In this work, we provided a “three-step” approach to investigate the correlation between the dewetting temperature of metal film and SERS intensity, shown in Fig. 1. First, the mean diameter, mean surface-to-surface spacing and contact angle of the thermally dewetted AgNIs were quantified as a function of the annealing temperature T via the classical mean-filed nucleation theory, based on the image analysis of scanning electron microscopy (SEM) of AgNIs in SLDP. Subsequently, these functions were brought into the COMSOL Multiphysics to obtain the correlation between LSPR effect and the dewetting temperature. Finally, using the R6G as the probe molecule to conduct SERS measurements, we found there was a good consistency between the simulation and experimental results.

Figure 1
Figure 1

The “three-step” approach.

Results

Characterization of scanning electron microscope

Fig. 2a is the SEM image of the 20-nm-thick Ag film deposited on the SiO2 substrate via vacuum thermal evaporation. The Ag film is quasi-continuous, since the thickness of 20 nm is not thick enough to form a perfectly continuous film. Atoms deposited from the vapor phase undergo a series of kinetic processes, including thermal accommodation onto the substrate, surface diffusion of the atoms on the surface, dimer formation to initiate nucleation, and island formation and growth16. As more and more atoms are deposited, small islands may grow, contact with each other, and then fully coalesce (i.e., two islands merge into larger, but still compact islands)17,18. The deposited layer can be considered as comprising numerous nanoscale Ag crystalline grains. In the entire quasi-continuous Ag film layer, there are tight connections between Ag crystalline grains.

Figure 2
Figure 2

Representative SEM images of (a) Ag film (with no annealing), with additional annealing for 1 h at (b) 473.15 K, (c) 573.15 K, (d) 773.15 K, (e) 873.15 K, (f) 1073.15 K, (g) 1173.15 K and (h) 1273.15 K.
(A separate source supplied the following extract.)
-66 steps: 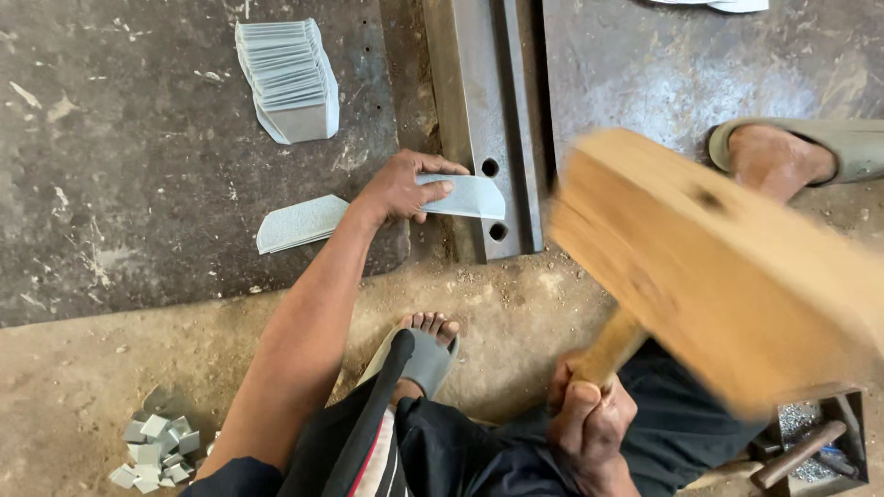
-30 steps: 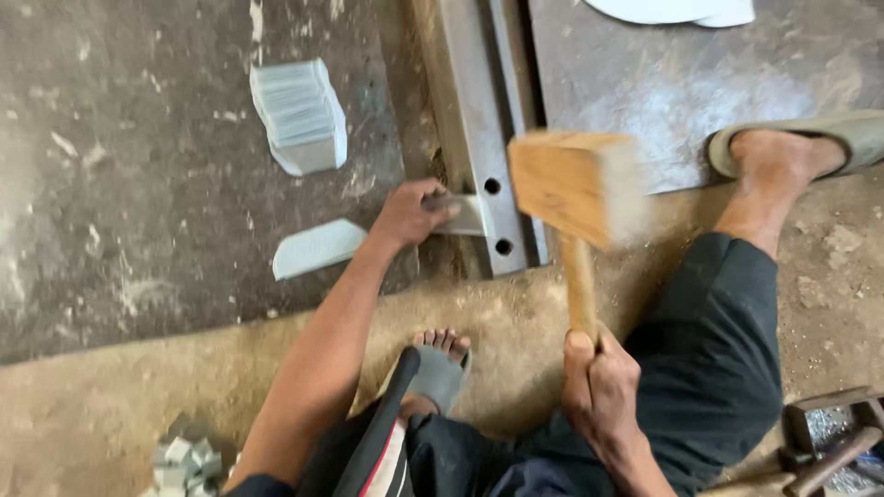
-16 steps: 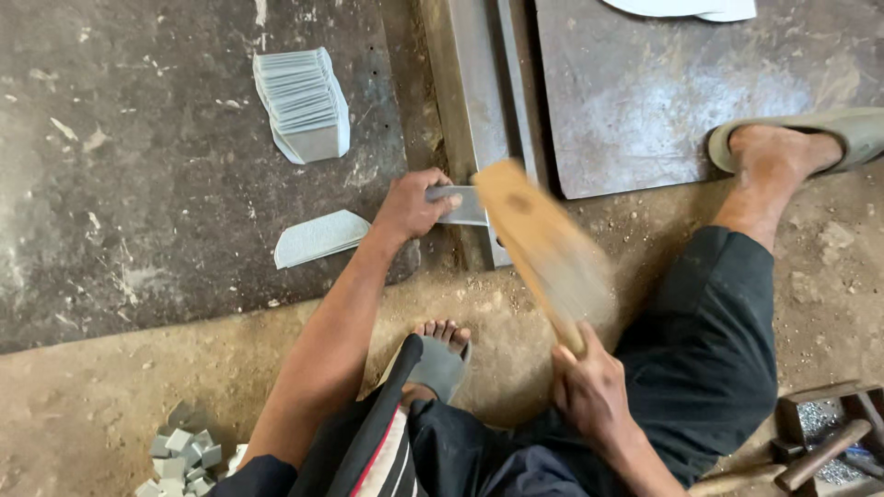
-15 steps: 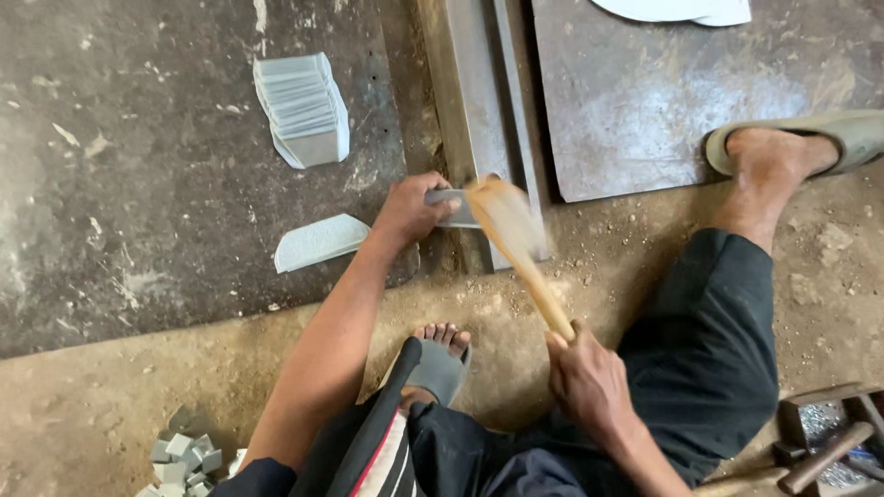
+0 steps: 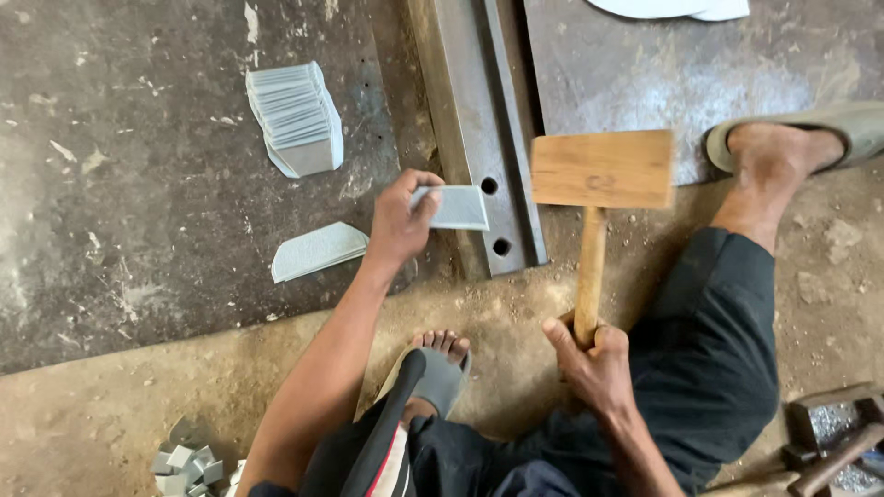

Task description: The person sits on the floor of a metal workshop and hammers small flat metal pieces against a steel angle using a wooden mallet to bend and fold them. They pick pieces one at a time, hammer the edge to fold it, check the fold, and stack the finished folded pieces on the work plate.

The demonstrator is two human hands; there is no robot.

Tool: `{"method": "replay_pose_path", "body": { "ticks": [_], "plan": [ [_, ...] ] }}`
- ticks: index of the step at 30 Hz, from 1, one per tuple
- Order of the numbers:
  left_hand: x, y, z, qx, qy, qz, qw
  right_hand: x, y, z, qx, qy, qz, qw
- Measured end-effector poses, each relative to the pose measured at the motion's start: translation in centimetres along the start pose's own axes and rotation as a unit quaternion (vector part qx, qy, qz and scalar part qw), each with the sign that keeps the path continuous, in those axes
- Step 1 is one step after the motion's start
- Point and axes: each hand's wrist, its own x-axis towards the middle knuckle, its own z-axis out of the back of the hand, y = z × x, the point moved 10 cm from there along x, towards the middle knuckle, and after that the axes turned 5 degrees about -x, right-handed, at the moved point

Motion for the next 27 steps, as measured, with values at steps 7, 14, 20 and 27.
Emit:
{"method": "replay_pose_path", "body": {
  "ticks": [7,14,20,27],
  "plan": [
    [-5.4,-9.6,-8.6,0.041,0.363,-0.049,0.930,0.8,7.5,-1.6,0.088,0.012,0.094,0.992],
    [-4.9,-7.1,-2.5,-0.103,0.042,0.062,0.992,0.0,6.0,-4.6,0.149,0.009,-0.003,0.989],
    [-10.1,-3.2,-6.6,-0.007,0.173,0.048,0.984,0.4,5.9,-3.9,0.177,-0.060,-0.017,0.982],
    [-1.0,3.4,-3.9,0.001,0.144,0.075,0.987,-1.1,6.7,-2.1,0.030,-0.067,0.080,0.994]
  ]
}}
However, there is a difference under additional annealing process. The deposited film will be in a metastable configuration that tends to equilibrate19, once subjected to temperature by annealing, and the difference of surface free energy between Ag and SiO2 will induce the dewetting of Ag film on SiO2 20. Dewetting is generally initiated by heterogeneous void formation during annealing, and is driven by excess energy due to high fraction of grain boundaries, interfaces and surfaces, or residual stresses21. Experimental data on thin film dewetting have been quantitated in nature, with limited insights on the kinetic mechanisms of void nucleation and void growth processes22.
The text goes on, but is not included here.